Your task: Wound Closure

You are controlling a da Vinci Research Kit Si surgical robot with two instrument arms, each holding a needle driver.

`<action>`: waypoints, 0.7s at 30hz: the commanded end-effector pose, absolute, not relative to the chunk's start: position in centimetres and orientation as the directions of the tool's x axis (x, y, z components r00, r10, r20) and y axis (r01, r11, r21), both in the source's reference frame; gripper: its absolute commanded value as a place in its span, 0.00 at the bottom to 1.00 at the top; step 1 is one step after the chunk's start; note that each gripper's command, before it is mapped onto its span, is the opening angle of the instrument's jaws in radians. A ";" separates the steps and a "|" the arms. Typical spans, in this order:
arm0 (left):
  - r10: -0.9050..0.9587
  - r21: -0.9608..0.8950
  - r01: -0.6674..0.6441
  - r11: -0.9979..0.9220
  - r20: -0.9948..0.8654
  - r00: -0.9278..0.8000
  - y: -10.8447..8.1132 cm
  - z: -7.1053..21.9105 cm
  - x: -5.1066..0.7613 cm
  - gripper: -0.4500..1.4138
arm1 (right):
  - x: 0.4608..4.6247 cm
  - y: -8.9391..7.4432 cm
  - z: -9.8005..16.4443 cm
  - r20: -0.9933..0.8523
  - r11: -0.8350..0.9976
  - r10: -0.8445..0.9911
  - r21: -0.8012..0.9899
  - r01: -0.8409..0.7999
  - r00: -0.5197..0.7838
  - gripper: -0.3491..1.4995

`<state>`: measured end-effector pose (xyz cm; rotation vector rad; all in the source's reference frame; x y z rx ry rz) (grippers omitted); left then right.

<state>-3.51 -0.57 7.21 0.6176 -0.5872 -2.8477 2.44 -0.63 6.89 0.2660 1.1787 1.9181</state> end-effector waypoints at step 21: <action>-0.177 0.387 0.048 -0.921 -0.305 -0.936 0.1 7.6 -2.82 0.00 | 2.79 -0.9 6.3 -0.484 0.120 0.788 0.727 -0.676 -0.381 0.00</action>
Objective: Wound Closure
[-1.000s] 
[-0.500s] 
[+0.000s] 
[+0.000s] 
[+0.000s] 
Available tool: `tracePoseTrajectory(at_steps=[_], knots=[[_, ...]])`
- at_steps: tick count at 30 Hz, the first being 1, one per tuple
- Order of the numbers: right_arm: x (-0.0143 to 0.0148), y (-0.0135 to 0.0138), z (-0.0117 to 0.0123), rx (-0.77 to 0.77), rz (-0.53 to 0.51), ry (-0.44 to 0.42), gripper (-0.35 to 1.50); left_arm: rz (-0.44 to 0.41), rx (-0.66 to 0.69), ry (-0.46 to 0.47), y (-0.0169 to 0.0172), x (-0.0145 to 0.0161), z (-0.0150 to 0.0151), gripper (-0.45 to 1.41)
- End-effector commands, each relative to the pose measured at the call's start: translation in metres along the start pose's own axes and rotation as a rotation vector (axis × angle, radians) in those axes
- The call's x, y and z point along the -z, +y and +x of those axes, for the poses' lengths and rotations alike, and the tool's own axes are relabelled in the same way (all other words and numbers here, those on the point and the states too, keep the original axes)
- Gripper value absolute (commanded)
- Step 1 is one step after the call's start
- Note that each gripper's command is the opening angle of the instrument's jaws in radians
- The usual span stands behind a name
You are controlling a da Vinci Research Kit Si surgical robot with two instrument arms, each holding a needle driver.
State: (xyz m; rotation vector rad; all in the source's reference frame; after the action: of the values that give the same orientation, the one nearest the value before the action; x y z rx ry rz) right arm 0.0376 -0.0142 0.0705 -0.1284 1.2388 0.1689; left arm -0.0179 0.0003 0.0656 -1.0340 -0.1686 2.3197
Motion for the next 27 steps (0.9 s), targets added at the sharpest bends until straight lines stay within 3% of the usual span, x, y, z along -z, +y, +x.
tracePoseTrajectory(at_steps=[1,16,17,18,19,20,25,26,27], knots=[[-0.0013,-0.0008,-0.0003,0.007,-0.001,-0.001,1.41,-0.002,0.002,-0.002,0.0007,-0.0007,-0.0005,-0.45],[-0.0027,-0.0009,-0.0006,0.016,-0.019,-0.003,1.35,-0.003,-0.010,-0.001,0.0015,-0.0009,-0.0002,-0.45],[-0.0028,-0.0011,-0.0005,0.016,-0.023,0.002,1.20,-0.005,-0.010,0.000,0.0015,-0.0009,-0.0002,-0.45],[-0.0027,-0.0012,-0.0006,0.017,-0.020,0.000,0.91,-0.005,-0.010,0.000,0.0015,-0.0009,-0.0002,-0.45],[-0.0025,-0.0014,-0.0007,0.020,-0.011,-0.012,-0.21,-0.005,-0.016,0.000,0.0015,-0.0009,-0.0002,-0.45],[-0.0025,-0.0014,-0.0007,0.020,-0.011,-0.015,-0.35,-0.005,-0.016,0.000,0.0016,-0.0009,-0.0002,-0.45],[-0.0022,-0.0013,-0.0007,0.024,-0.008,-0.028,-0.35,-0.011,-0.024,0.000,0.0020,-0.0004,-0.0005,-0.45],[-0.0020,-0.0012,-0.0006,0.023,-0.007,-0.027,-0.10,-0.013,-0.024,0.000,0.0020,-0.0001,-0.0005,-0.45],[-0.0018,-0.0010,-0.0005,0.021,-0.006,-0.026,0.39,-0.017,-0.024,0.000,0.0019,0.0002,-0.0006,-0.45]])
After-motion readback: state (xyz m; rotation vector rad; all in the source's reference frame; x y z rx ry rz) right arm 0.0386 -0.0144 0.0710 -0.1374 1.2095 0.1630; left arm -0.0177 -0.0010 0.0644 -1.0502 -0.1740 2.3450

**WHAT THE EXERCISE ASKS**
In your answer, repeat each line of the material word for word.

**RESPONSE TO THIS TASK**
Your task: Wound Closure

You are controlling a da Vinci Research Kit Si surgical robot with two instrument arms, each holding a needle driver.

`<action>`: waypoints, 0.7s at 30hz: the commanded end-effector pose, absolute, not relative to the chunk's start: position in centimetres and orientation as the directions of the tool's x axis (x, y, z components r00, r10, r20) and y axis (r01, r11, r21), both in the source's reference frame; gripper: its absolute commanded value as a place in its span, 0.00 at the bottom to 1.00 at the top; step 1 is one step after the chunk's start; note that each gripper's command, before it is mapped onto its span, is the opening angle of the instrument's jaws in radians. A ";" separates the steps and a "|" the arms. Typical spans, in this order:
arm0 (left):
  - r10: -0.9050..0.9587
  - r21: -0.9608..0.8950
  - r01: -0.6674..0.6441
  - r11: -0.9979..0.9220
  - r20: -0.9948..0.8654
  - r00: -0.9278..0.8000
  - y: -10.8447..8.1132 cm
  - z: -7.1053..21.9105 cm
  - x: -5.1066..0.7613 cm
  - gripper: -0.4500..1.4138
arm1 (right):
  - x: 0.4608..4.6247 cm
  - y: -8.9391..7.4432 cm
  - z: -9.8005..16.4443 cm
  - r20: -0.9933..0.8523
  - r11: -0.8350..0.9976
  - r10: -0.8445..0.9911
  - r21: -0.8012..0.9899
  - r01: -0.8409..0.7999
  - r00: -0.5197..0.7838
  - gripper: -0.3491..1.4995

`<state>`: measured end-effector pose (xyz cm; rotation vector rad; all in the source's reference frame; x y z rx ry rz) (grippers omitted); left then right.

<state>-3.51 -0.57 7.21 0.6176 -0.5872 -2.8477 2.44 -0.63 6.89 0.2660 1.1787 1.9181</state> end-effector waypoints at step 21: <action>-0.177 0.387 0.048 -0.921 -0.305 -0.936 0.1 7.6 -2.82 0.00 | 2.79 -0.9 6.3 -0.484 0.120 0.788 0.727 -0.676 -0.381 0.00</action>
Objective: Wound Closure
[-1.000s] 
[-0.500s] 
[+0.000s] 
[+0.000s] 
[+0.000s] 
Available tool: `tracePoseTrajectory(at_steps=[_], knots=[[_, ...]])`
- at_steps: tick count at 30 Hz, the first being 1, one per tuple
- Order of the numbers: right_arm: x (-0.0143 to 0.0148), y (-0.0135 to 0.0138), z (-0.0117 to 0.0123), rx (-0.77 to 0.77), rz (-0.53 to 0.51), ry (-0.44 to 0.42), gripper (-0.35 to 1.50); left_arm: rz (-0.44 to 0.41), rx (-0.66 to 0.69), ry (-0.46 to 0.47), y (-0.0169 to 0.0172), x (-0.0145 to 0.0161), z (-0.0150 to 0.0151), gripper (-0.45 to 1.41)
- End-effector commands, each relative to the pose measured at the call's start: translation in metres along the start pose's own axes and rotation as a rotation vector (axis × angle, radians) in those axes
- The call's x, y and z point along the -z, +y and +x of those axes, for the poses' lengths and rotations alike, and the tool's own axes are relabelled in the same way (all other words and numbers here, those on the point and the states too, keep the original axes)
- Gripper value absolute (commanded)
- Step 1 is one step after the call's start
- Note that each gripper's command is the opening angle of the instrument's jaws in radians
- The usual span stands behind a name
You are controlling a da Vinci Research Kit Si surgical robot with two instrument arms, each holding a needle driver.
State: (xyz m; rotation vector rad; all in the source's reference frame; after the action: of the values that give the same orientation, the one nearest the value before the action; x y z rx ry rz) right arm 0.0376 -0.0142 0.0705 -0.1284 1.2388 0.1689; left arm -0.0179 0.0003 0.0656 -1.0340 -0.1686 2.3197
Motion for the next 27 steps (0.9 s), targets added at the sharpest bends until straight lines stay within 3% of the usual span, x, y, z along -z, +y, +x.
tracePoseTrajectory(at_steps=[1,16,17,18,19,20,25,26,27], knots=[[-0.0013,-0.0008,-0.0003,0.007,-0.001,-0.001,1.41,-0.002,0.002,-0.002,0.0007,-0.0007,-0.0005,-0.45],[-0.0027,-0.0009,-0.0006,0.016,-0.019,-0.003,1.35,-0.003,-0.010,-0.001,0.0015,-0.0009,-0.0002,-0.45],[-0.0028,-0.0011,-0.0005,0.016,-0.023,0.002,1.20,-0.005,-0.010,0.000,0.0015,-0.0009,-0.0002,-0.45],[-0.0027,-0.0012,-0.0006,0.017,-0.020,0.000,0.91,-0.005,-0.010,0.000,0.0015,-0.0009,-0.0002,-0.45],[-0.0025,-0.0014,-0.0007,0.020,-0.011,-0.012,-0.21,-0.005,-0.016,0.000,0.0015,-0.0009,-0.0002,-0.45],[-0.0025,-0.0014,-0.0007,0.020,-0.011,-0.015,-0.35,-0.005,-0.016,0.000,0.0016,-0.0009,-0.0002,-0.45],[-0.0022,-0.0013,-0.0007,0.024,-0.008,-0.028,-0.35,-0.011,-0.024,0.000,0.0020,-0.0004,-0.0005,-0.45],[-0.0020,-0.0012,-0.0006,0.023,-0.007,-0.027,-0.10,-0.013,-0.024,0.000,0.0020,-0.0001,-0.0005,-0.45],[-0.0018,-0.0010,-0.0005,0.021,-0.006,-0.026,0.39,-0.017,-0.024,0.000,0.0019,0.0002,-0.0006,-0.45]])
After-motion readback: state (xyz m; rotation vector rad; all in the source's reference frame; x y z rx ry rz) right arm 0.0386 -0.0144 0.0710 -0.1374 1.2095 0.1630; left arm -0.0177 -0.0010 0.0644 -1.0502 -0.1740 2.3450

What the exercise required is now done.